▸ Task objective
Restate the data that follows exactly as it stands, beginning with the first line and ending with the line that contains "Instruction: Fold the".

▸ Records for this task

--- START ---

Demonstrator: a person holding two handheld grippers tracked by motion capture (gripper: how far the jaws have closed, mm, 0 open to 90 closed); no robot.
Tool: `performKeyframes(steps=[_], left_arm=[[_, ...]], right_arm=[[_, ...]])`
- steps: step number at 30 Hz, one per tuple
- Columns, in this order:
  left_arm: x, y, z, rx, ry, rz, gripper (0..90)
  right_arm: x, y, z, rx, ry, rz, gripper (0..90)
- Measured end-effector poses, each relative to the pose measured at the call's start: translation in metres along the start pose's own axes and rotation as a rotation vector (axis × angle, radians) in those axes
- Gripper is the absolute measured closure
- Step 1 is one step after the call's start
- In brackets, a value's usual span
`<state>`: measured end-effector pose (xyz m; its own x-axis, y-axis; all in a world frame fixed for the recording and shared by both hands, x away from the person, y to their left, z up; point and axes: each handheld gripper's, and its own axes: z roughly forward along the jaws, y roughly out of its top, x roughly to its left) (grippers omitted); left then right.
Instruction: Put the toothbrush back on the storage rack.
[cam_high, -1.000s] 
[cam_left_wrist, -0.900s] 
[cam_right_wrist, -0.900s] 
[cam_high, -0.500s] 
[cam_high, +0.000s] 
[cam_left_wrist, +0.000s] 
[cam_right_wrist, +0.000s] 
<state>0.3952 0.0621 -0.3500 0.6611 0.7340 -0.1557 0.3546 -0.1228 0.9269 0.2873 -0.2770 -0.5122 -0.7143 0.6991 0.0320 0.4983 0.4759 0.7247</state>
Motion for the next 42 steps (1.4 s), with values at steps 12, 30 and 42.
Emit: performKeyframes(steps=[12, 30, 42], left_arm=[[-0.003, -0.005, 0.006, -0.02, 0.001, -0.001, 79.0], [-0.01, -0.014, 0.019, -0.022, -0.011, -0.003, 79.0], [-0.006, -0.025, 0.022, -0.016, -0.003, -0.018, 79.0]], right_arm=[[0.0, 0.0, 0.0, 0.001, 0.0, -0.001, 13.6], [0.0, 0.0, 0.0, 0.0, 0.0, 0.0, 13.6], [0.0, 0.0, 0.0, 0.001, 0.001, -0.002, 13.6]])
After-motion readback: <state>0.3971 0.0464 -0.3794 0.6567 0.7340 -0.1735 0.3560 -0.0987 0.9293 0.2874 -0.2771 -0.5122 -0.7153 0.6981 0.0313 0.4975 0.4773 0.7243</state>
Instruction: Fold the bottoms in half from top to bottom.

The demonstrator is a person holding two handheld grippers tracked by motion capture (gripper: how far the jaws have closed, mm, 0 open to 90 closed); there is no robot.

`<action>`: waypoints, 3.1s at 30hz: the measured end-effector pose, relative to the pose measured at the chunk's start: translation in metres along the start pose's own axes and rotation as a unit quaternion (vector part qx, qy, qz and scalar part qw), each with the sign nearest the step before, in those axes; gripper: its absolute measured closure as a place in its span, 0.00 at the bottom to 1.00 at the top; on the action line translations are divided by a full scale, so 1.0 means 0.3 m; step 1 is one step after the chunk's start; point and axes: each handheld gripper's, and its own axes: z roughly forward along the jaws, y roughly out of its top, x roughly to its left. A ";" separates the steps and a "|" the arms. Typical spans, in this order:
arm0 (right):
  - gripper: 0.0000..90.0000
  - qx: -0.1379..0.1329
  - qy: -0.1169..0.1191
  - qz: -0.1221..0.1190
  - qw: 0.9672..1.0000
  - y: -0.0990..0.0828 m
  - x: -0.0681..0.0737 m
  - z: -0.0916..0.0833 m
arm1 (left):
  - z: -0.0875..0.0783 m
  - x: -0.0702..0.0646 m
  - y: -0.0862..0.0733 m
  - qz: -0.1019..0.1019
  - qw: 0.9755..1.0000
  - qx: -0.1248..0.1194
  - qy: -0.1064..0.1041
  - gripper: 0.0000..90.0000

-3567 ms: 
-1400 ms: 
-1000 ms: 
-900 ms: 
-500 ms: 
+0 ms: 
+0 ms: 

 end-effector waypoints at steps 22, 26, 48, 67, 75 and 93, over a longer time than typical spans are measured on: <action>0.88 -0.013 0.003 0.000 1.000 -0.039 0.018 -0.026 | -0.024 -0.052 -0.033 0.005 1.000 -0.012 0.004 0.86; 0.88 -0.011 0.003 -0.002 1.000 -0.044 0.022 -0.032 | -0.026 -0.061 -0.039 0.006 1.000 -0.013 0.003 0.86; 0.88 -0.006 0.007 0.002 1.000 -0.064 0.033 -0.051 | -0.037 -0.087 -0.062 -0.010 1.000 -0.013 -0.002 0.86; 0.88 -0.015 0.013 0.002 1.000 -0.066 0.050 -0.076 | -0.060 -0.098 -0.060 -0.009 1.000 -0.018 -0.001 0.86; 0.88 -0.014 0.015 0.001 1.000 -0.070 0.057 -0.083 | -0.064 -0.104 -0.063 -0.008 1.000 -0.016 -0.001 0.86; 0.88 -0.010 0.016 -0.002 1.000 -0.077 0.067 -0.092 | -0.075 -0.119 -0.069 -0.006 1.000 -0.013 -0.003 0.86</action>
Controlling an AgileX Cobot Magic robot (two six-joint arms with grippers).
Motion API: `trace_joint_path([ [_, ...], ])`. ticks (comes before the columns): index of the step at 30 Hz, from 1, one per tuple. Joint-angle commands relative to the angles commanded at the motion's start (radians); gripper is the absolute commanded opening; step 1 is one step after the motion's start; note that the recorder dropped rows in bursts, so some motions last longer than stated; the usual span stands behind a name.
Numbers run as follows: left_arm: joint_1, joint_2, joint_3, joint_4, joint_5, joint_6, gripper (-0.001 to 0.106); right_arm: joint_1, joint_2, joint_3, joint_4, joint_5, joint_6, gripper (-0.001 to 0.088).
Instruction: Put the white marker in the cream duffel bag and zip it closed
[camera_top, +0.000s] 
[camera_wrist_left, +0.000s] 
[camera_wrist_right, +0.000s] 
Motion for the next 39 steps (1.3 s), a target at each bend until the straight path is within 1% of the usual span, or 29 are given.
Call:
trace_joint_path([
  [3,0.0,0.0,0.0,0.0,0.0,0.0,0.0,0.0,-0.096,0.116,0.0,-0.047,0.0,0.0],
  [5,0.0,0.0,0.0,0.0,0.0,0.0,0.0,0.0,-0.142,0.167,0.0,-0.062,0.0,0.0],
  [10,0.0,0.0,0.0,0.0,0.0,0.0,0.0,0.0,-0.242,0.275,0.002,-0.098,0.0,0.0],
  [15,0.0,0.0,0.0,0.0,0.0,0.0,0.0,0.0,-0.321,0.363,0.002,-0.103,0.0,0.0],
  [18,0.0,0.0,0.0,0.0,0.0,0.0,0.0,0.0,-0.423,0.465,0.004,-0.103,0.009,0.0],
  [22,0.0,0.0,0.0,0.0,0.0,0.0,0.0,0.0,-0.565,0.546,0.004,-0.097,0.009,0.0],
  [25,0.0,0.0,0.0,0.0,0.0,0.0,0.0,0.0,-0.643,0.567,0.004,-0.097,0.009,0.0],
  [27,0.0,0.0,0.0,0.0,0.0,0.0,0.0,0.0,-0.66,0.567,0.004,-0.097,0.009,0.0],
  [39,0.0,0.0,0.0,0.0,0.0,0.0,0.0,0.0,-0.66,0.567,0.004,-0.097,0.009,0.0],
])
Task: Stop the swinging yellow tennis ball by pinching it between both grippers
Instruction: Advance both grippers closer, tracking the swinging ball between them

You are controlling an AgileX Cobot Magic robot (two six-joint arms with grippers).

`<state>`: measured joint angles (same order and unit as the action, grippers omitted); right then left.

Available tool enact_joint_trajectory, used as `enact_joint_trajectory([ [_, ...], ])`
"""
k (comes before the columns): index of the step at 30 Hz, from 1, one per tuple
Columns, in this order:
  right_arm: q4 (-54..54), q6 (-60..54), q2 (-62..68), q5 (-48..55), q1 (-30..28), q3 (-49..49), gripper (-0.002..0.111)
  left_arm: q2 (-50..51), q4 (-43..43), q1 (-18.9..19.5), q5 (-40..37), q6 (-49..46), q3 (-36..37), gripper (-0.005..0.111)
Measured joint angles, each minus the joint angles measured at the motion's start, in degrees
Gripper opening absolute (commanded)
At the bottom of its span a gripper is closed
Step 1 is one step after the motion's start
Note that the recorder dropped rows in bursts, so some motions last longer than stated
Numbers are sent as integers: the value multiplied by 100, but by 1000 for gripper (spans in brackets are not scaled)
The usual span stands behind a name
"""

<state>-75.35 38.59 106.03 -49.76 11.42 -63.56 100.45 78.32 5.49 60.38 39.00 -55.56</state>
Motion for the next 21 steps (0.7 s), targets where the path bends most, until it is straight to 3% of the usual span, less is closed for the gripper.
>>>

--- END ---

▸ Solution
Demonstrator: a person holding two handheld grippers tracked by motion capture (gripper: how far the jaws have closed, mm, 0 open to 90 closed); no robot.
Tool: `performKeyframes(steps=[_], left_arm=[[_, ...]], right_arm=[[_, ...]])`
- steps: step number at 30 Hz, one per tuple
- Columns, in this order:
  left_arm: x, y, z, rx, ry, rz, gripper (0..90)
  right_arm: x, y, z, rx, ry, rz, gripper (0..90)
- Measured end-effector poses, each relative to the pose measured at the call's start: translation in metres along the start pose's own axes and rotation as a rotation vector (axis × angle, radians) in those axes
- Gripper is the absolute measured closure
- Step 1 is one step after the call's start
- In brackets, a value's usual span
`<state>`: measured end-effector pose (xyz m; its own x-axis, y-axis; all in a world frame fixed for the recording and shared by both hands, x away from the person, y to their left, z up; point and axes: each handheld gripper's, and its own axes: z roughly forward along the jaws, y roughly out of its top, x roughly to its left) (grippers omitted); left then right.
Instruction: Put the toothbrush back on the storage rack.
[cam_high, -1.000s] 
[cam_left_wrist, -0.900s] 
[cam_right_wrist, -0.900s] 
[cam_high, -0.500s] 
[cam_high, +0.000s] 
[cam_left_wrist, +0.000s] 
[cam_right_wrist, +0.000s] 
<state>0.3952 0.0621 -0.3500 0.6611 0.7340 -0.1557 0.3546 -0.1228 0.9269 0.2873 -0.2770 -0.5122 -0.7143 0.6991 0.0320 0.4983 0.4759 0.7247</state>
Motion for the next 42 steps (1.4 s), with values at steps 12, 30 and 42.
Emit: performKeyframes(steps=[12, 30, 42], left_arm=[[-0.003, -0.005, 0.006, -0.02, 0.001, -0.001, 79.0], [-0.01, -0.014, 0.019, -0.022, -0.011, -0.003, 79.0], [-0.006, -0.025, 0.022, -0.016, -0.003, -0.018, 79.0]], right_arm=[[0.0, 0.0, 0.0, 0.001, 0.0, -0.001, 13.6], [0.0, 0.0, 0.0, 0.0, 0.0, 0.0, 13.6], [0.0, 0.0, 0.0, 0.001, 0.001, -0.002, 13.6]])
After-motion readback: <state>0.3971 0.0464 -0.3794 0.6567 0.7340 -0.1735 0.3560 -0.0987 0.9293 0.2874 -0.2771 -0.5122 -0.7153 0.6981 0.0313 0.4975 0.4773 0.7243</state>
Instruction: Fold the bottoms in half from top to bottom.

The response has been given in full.